■ Problem description
An exact copy of every entry below is required, and no picture may appear in it.

Segment Start: Records for processing

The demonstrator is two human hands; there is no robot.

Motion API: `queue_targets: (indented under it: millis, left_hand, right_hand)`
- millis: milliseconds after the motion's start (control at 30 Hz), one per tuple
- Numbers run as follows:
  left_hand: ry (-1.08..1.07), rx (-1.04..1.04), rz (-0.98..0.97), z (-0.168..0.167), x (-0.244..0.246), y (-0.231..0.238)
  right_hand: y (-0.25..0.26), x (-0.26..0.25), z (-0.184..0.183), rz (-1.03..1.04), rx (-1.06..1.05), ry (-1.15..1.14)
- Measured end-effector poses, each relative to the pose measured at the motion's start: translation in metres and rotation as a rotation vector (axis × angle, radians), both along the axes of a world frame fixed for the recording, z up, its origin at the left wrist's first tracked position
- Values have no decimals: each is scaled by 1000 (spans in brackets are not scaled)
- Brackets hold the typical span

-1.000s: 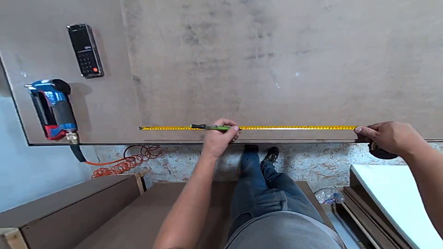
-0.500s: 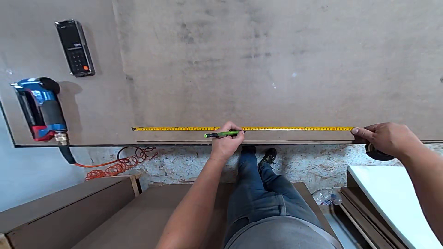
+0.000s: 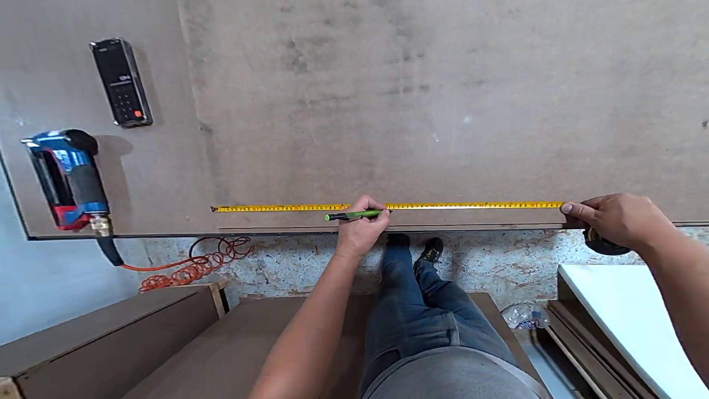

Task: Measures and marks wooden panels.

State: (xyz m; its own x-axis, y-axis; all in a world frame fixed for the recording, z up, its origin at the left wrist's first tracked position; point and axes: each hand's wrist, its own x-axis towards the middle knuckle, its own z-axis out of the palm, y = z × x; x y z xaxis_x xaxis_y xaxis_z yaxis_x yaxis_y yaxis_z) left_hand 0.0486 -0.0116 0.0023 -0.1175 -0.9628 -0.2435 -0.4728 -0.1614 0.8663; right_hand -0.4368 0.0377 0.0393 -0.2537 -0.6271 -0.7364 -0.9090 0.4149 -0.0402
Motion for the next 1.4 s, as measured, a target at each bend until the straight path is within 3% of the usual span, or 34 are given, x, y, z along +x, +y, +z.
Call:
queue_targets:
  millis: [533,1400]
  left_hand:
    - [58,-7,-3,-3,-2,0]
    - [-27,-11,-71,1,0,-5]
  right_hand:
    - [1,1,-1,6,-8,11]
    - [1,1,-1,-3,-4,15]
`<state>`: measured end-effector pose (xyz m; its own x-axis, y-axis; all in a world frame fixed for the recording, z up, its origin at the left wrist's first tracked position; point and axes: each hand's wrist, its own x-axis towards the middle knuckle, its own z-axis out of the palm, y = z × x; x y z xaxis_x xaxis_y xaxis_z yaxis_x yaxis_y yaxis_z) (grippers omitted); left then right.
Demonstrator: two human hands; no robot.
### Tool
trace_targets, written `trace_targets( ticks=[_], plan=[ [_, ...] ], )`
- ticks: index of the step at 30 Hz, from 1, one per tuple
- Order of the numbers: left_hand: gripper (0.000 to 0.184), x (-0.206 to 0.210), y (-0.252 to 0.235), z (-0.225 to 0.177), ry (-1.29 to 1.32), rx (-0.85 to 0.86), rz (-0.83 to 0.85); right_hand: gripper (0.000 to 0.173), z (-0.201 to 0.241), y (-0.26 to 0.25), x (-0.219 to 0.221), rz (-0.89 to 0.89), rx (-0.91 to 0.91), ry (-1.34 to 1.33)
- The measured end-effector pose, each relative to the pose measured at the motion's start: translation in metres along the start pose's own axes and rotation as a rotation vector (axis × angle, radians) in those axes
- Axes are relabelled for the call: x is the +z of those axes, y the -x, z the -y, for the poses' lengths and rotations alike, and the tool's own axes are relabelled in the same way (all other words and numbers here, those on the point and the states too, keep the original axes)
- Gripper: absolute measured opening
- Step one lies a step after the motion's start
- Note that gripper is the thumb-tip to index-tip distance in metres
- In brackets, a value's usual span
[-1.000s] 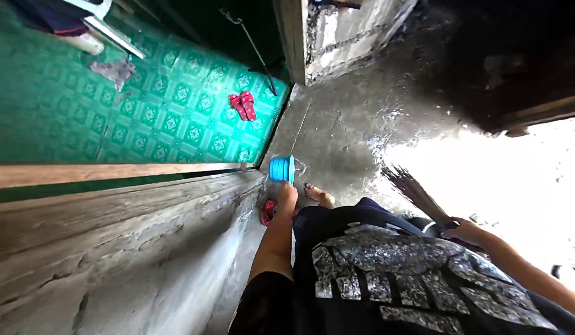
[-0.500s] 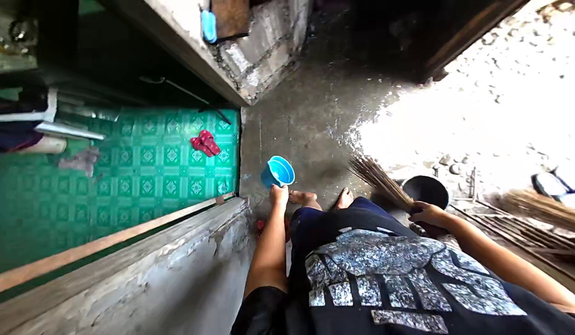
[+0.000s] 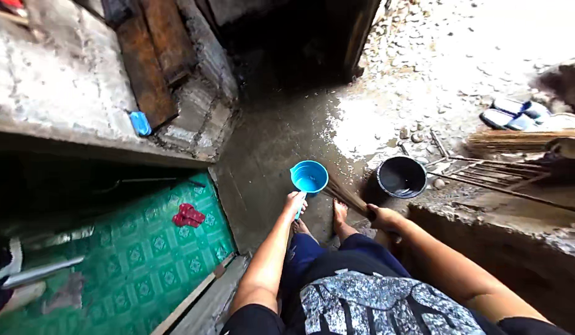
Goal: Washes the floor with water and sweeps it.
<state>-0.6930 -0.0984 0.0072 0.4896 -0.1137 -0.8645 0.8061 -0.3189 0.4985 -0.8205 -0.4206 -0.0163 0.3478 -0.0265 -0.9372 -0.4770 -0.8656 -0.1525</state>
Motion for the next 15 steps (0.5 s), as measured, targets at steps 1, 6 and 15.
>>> trace_targets(
  ticks=[1,6,15],
  plan=[
    [0.033,0.004,-0.01,-0.01,-0.053,0.018,0.037,0.093,0.01,-0.007,0.009,0.008,-0.009,0.004],
    [0.035,0.043,-0.071,-0.042,-0.28,0.041,0.125,0.093,0.045,-0.08,0.069,0.046,-0.176,0.064],
    [0.034,0.181,-0.176,-0.04,-0.488,0.024,0.302,0.068,-0.021,-0.183,0.064,0.184,-0.064,-0.061]
  ],
)
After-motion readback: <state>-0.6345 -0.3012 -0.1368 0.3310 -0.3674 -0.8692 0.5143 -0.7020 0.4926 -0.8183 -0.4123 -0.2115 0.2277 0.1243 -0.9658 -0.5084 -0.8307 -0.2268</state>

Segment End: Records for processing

■ Worked solution
The demonstrator is two human hands; there is no robot.

Motion API: `queue_targets: (indented under it: millis, left_hand, right_hand)`
- millis: milliseconds after the motion's start (control at 30 Hz), one per tuple
- Numbers run as follows:
  left_hand: ry (-1.08..1.07), rx (-1.04..1.04), rz (-0.98..0.97), z (-0.168..0.167), x (-0.244..0.246), y (-0.231..0.238)
  right_hand: y (-0.25..0.26), x (-0.26..0.25), z (-0.184..0.183), rz (-1.03..1.04), rx (-1.06..1.05), ry (-1.15..1.14)
- Measured end-effector poses, each relative to the pose measured at the motion's start: translation in metres and rotation as a rotation vector (axis × angle, radians), both along the axes of a world frame fixed for the recording, z up, its origin at the left wrist's first tracked position
- Values have no decimals: each is scaled by 1000 (spans in brackets are not scaled)
- Brackets hold the typical span

-1.000s: 
-0.500s: 
+0.000s: 

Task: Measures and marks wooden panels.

State: (xyz m; its own x-axis, y-axis; all in a world frame fixed for the recording, z up, its origin at the left wrist's first tracked position; point and axes: each hand's wrist, its own x-axis towards the middle knuckle, its own z-axis out of the palm, y = z × x; x y z xaxis_x xaxis_y xaxis_z yaxis_x yaxis_y yaxis_z) left_hand 0.0486 -0.0116 0.0023 -0.1175 -0.9628 -0.2435 -0.4728 -0.1614 0.8663; right_hand -0.4368 0.0377 0.0393 -0.2537 -0.6271 -0.7364 -0.9090 0.4149 -0.0402
Motion for the next 1.4 s, as measured, a target at each bend until the straight path is within 3% of the usual span, or 34 are given, x, y, z along +x, +y, +z.
Call:
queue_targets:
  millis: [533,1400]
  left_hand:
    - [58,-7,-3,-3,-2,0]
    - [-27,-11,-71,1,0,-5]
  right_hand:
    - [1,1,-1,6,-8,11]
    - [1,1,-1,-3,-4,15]
`<state>`: measured end-effector pose (xyz m; its own x-axis, y-axis; all in a world frame fixed for the recording, z up, its origin at the left wrist's first tracked position; point and axes: each hand's wrist, its own x-axis towards the middle knuckle, its own z-axis out of the palm, y = z × x; x y z xaxis_x xaxis_y xaxis_z yaxis_x yaxis_y yaxis_z) (grippers omitted); left then right.
Demonstrator: two human hands; no robot.
### Tool
trace_targets, written `trace_targets( ticks=[_], plan=[ [_, ...] ], )`
- ticks: index of the step at 30 Hz, from 1, one per tuple
- Order of the numbers: left_hand: gripper (0.000 to 0.184), x (-0.206 to 0.210), y (-0.252 to 0.235), z (-0.225 to 0.177), ry (-1.29 to 1.32), rx (-0.85 to 0.86), rz (-0.83 to 0.85); right_hand: gripper (0.000 to 0.173), z (-0.201 to 0.241), y (-0.26 to 0.25), x (-0.219 to 0.221), rz (-0.89 to 0.89), rx (-0.91 to 0.91), ry (-1.34 to 1.33)
- The measured end-effector pose, each relative to the pose measured at the motion's start: translation in metres along the start pose's own axes and rotation as a rotation vector (axis × angle, radians) in those axes
- Axes are relabelled for the call: x is the +z of those axes, y the -x, z the -y, for the poses' lengths and rotations alike, and the tool's own axes are relabelled in the same way (all other words and numbers here, those on the point and the states too, keep the original axes)
- Gripper: absolute measured opening
- Step one lies a step after the motion's start
- Note that gripper is the thumb-tip to index-tip distance in metres
- In brackets, a value's usual span
[-1.000s] 
[-0.500s] 
[+0.000s] 
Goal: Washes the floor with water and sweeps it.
<state>-0.6930 -0.0984 0.0072 0.4896 -0.1137 -0.8645 0.8061 -0.3189 0.4985 -0.8205 -0.4206 -0.0163 0.3478 -0.0265 -0.9372 -0.4770 -0.8656 -0.1525</state>
Motion for the next 15 steps (0.5 s), as measured, targets at steps 1, 6 and 15.
>>> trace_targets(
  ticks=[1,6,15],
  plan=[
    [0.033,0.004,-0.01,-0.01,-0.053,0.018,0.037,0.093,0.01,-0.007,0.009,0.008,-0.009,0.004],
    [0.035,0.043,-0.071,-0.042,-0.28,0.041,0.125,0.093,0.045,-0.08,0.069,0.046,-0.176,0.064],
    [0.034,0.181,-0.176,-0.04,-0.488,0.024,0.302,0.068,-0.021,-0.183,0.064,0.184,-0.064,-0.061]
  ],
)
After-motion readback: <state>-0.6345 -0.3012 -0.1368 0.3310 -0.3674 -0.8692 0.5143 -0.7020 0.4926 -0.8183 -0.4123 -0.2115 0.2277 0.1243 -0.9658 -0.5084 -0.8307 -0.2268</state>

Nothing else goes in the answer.